▶ **Material provided**
####################

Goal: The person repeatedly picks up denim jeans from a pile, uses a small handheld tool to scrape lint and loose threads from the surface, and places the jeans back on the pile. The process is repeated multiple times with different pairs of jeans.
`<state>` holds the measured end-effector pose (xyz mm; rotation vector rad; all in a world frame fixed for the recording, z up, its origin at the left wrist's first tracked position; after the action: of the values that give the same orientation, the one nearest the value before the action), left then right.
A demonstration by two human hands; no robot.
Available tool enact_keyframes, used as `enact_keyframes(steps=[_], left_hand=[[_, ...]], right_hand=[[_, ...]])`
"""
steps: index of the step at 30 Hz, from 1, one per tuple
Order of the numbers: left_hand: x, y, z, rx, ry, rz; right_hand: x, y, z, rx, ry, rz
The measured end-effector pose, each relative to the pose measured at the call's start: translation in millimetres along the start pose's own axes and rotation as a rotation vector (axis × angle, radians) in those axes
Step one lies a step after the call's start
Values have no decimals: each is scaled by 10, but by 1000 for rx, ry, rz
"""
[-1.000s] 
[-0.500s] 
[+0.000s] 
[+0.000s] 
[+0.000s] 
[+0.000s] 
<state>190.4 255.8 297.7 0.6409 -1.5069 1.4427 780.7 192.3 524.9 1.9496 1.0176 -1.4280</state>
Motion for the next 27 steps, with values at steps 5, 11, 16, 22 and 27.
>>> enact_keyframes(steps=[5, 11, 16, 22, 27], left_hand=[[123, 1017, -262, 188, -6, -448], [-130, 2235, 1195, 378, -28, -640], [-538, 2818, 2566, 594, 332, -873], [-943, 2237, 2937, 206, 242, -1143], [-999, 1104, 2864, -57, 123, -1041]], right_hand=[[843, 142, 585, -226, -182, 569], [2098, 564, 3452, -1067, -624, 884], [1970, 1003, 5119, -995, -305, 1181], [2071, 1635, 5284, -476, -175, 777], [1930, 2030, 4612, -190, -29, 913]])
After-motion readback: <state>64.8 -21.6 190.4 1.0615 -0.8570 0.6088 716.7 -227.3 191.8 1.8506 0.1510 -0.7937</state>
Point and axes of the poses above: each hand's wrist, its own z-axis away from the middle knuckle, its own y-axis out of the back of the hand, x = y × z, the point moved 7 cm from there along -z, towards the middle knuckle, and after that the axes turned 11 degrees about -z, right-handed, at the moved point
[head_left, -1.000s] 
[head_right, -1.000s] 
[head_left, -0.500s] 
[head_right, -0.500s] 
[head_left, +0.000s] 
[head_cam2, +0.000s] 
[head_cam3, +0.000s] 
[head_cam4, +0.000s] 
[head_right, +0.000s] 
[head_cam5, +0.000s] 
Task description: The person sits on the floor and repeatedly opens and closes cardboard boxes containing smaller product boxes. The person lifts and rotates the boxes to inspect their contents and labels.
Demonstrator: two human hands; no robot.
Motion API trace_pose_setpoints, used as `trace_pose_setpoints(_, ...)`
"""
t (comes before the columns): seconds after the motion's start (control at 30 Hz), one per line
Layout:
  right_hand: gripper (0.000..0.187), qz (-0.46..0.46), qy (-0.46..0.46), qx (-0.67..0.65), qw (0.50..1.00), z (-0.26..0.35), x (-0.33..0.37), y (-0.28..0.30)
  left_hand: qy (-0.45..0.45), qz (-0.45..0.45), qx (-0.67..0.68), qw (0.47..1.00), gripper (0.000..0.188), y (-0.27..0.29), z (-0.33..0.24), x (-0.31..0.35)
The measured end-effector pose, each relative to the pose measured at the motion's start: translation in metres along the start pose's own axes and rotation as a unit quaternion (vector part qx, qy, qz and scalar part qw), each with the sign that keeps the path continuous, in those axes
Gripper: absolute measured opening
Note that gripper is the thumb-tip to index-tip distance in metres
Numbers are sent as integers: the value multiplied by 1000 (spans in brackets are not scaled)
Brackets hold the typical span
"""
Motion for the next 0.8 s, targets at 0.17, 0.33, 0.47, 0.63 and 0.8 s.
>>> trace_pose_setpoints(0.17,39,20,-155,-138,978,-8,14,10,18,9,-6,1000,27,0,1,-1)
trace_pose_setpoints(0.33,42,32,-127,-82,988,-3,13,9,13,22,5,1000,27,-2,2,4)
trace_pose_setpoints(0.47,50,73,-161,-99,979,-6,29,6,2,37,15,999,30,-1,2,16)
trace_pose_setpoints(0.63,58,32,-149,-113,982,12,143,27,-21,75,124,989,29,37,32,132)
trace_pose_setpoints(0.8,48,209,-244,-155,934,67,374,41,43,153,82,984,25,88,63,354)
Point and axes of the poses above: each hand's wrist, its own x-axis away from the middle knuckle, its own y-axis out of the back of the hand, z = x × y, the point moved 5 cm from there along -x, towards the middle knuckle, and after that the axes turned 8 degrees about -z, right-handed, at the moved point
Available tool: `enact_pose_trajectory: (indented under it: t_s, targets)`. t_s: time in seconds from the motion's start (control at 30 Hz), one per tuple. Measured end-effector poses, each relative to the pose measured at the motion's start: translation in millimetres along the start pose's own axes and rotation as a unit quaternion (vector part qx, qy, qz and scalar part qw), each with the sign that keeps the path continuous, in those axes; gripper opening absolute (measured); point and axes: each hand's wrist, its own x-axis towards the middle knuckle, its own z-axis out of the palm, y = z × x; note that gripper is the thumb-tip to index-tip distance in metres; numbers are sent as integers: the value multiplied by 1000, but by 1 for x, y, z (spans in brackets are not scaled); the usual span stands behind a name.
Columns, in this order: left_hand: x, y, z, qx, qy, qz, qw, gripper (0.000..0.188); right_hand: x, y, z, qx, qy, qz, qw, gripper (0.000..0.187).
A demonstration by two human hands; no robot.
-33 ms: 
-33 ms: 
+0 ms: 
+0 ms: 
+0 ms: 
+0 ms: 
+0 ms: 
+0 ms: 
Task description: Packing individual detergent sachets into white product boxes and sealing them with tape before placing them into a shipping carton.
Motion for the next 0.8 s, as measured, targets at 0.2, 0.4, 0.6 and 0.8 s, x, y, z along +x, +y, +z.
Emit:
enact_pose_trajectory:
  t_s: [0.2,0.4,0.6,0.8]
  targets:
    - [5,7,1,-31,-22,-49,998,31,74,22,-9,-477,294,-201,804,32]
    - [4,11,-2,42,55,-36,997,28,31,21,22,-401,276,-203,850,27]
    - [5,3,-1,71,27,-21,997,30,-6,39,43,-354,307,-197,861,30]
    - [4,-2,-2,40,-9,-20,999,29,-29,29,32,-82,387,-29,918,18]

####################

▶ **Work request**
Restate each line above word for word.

▶ **Your solution**
Goal: The person repeatedly picks up denim jeans from a pile, uses a small handheld tool to scrape lint and loose threads from the surface, and places the jeans back on the pile. The process is repeated multiple times with different pairs of jeans.
`<state>` holds the measured end-effector pose (xyz mm; rotation vector rad; all in a world frame fixed for the recording, z up, its origin at the left wrist's first tracked position; after the action: of the values that give the same orientation, the one nearest the value before the action), left then right.
A demonstration by two human hands; no robot.
Available tool enact_keyframes, used as `enact_keyframes(steps=[_], left_hand=[[_, ...]], right_hand=[[_, ...]])`
"""
steps: index of the step at 30 Hz, from 1, one per tuple
Order of the numbers: left_hand: x, y, z, rx, ry, rz; right_hand: x, y, z, rx, ry, rz
The measured end-effector pose, each relative to the pose measured at the call's start: translation in millimetres along the start pose's own axes and rotation as a rotation vector (axis × angle, radians) in those axes
Step one lies a step after the call's start
Values have no decimals: each is scaled by 10, but by 1000 for rx, ry, rz
"""
[-1.000s] 
[-0.500s] 
[+0.000s] 
[+0.000s] 
[+0.000s] 
[+0.000s] 
<state>190.4 255.8 297.7 0.6409 -1.5069 1.4427 780.7 192.3 524.9 1.9496 1.0176 -1.4280</state>
Motion for the next 27 steps, with values at steps 5, 11, 16, 22 and 27.
>>> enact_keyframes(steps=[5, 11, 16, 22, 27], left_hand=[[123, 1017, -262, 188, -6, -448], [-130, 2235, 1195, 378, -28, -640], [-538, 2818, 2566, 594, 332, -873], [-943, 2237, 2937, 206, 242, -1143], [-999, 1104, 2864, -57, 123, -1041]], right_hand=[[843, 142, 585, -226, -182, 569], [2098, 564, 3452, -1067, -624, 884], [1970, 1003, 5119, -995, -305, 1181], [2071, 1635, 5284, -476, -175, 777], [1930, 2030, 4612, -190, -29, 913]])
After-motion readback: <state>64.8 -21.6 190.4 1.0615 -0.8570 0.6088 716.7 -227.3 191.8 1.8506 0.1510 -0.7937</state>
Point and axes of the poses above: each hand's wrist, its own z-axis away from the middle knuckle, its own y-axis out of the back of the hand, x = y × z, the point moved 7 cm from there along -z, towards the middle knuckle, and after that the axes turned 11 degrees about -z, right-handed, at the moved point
[head_left, -1.000s] 
[head_right, -1.000s] 
[head_left, -0.500s] 
[head_right, -0.500s] 
[head_left, +0.000s] 
[head_cam2, +0.000s] 
[head_cam3, +0.000s] 
[head_cam4, +0.000s] 
[head_right, +0.000s] 
[head_cam5, +0.000s] 
Task description: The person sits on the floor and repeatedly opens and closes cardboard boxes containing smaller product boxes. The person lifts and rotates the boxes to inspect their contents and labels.
Demonstrator: two human hands; no robot.
Motion API trace_pose_setpoints, used as `trace_pose_setpoints(_, ...)`
"""
t (comes before the columns): seconds after the motion's start (control at 30 Hz), one per line
Layout:
  right_hand: gripper (0.000..0.187), qz (-0.46..0.46), qy (-0.46..0.46), qx (-0.67..0.65), qw (0.50..1.00), z (-0.26..0.35), x (-0.33..0.37), y (-0.28..0.30)
  left_hand: qy (-0.45..0.45), qz (-0.45..0.45), qx (-0.67..0.68), qw (0.47..1.00), gripper (0.000..0.188), y (-0.27..0.29), z (-0.33..0.24), x (-0.31..0.35)
The measured end-effector pose, each relative to the pose measured at the motion's start: translation in metres along the start pose's own axes and rotation as a unit quaternion (vector part qx, qy, qz and scalar part qw), each with the sign that keeps the path continuous, in those axes
Gripper: absolute measured opening
Note that gripper is the thumb-tip to index-tip distance in metres
Numbers are sent as integers: the value multiplied by 1000 (spans in brackets are not scaled)
Brackets hold the typical span
"""
Motion for the next 0.8 s, targets at 0.17, 0.33, 0.47, 0.63 and 0.8 s.
>>> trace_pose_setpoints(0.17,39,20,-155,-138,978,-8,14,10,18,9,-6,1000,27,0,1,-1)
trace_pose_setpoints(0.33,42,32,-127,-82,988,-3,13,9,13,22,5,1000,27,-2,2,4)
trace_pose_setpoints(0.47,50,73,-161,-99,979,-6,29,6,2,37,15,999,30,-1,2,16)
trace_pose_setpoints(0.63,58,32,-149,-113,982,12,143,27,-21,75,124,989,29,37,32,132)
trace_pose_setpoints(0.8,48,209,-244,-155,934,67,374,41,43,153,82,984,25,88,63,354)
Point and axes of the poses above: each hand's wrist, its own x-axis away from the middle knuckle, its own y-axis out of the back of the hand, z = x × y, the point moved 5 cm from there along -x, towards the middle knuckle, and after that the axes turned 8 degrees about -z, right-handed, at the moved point
Available tool: `enact_pose_trajectory: (indented under it: t_s, targets)`. t_s: time in seconds from the motion's start (control at 30 Hz), one per tuple. Measured end-effector poses, each relative to the pose measured at the motion's start: translation in millimetres along the start pose's own axes and rotation as a unit quaternion (vector part qx, qy, qz and scalar part qw), each with the sign that keeps the path continuous, in those axes; gripper opening absolute (measured); point and axes: each hand's wrist, its own x-axis towards the middle knuckle, its own z-axis out of the palm, y = z × x; note that gripper is the thumb-tip to index-tip distance in metres; numbers are sent as integers: the value multiplied by 1000, but by 1 for x, y, z (spans in brackets are not scaled); the usual span stands behind a name.
Columns, in this order: left_hand: x, y, z, qx, qy, qz, qw, gripper (0.000..0.188); right_hand: x, y, z, qx, qy, qz, qw, gripper (0.000..0.187).
A demonstration by two human hands; no robot.
-33 ms: 
-33 ms: 
+0 ms: 
+0 ms: 
+0 ms: 
+0 ms: 
+0 ms: 
+0 ms: 
Task description: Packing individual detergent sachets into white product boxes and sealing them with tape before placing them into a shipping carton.
Motion for the next 0.8 s, as measured, targets at 0.2, 0.4, 0.6 and 0.8 s, x, y, z along +x, +y, +z.
Emit:
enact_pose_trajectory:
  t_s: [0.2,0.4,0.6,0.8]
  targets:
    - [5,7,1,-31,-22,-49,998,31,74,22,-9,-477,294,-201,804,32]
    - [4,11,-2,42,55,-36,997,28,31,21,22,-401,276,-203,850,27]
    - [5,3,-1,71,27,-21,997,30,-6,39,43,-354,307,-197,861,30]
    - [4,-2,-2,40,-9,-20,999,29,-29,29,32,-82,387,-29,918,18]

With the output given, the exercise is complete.